Se a exploração sexual constitui a principal matriz para o tráfico de pessoas, a face desta exploração é feminina. Ou seja, é a mulher adulta o principal alvo deste crime. No Brasil, o estudo pioneiro que problematizou esta face feminina do tráfico foi a “Pesquisa sobre o tráfico de mulheres, crianças e adolescentes para fins de exploração sexual comercial no Brasil” (PESTRAF), cujo relatório foi publicado em 2002. Esta pesquisa foi coordenada pelo Centro de Referências, Estudos e Ações sobre Crianças e Adolescentes (CECRIA), de Brasília.

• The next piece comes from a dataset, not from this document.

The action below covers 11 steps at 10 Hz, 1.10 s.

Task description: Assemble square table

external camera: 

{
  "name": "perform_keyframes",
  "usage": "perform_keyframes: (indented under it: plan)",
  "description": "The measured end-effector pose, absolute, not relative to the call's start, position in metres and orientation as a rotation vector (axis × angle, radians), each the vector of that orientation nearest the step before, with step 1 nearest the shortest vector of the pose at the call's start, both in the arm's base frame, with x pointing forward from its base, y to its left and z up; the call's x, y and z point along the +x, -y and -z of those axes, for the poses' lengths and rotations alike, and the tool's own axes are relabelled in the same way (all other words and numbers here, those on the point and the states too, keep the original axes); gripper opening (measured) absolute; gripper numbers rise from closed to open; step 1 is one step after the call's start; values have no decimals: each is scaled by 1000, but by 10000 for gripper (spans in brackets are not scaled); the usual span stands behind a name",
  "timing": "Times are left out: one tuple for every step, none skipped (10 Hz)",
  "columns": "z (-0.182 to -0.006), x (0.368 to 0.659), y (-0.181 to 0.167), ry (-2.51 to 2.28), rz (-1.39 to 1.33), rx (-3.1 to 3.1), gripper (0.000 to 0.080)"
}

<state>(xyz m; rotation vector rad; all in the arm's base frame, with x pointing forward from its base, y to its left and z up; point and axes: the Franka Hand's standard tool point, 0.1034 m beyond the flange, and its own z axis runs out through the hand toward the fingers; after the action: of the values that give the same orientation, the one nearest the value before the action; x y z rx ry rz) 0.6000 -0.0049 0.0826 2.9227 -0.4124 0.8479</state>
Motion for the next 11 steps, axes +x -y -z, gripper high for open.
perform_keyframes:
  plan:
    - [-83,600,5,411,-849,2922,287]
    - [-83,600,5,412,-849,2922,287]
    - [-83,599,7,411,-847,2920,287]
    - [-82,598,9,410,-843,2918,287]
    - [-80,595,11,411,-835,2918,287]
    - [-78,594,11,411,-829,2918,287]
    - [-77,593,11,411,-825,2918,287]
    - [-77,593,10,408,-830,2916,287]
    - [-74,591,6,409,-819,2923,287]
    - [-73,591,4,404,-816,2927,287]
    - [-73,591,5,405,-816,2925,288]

Como geografia do tráfico no Brasil, a pesquisa apontou a existência de 241 rotas do tráfico nacional e internacional da exploração sexual de mulheres e adolescentes. As regiões Norte e Nordeste contêm 76 e 69 rotas, respectivamente. No Sudeste são 35 rotas, seguido do Centro-Oeste, com 33 rotas, e, por fim, o Sul com 28 rotas. Atrelado a esta distribuição de rotas, é preciso acrescentar a proporção de pobres das regiões, conforme apontado pela própria pesquisa: Norte 43,2% de pobres, Nordeste 45,8%, Sudeste 23,0%, Centro-Oeste 24,8% e Sul 20,1%. Portanto, as regiões com maiores rotas são as mesmas com os maiores índices na proporção de pobres. Diante deste cenário, qualquer esforço específico para o combate do tráfico de pessoas deve levar em consideração ações de dinâmicas mais amplas, como o combate à pobreza, ao mesmo tempo.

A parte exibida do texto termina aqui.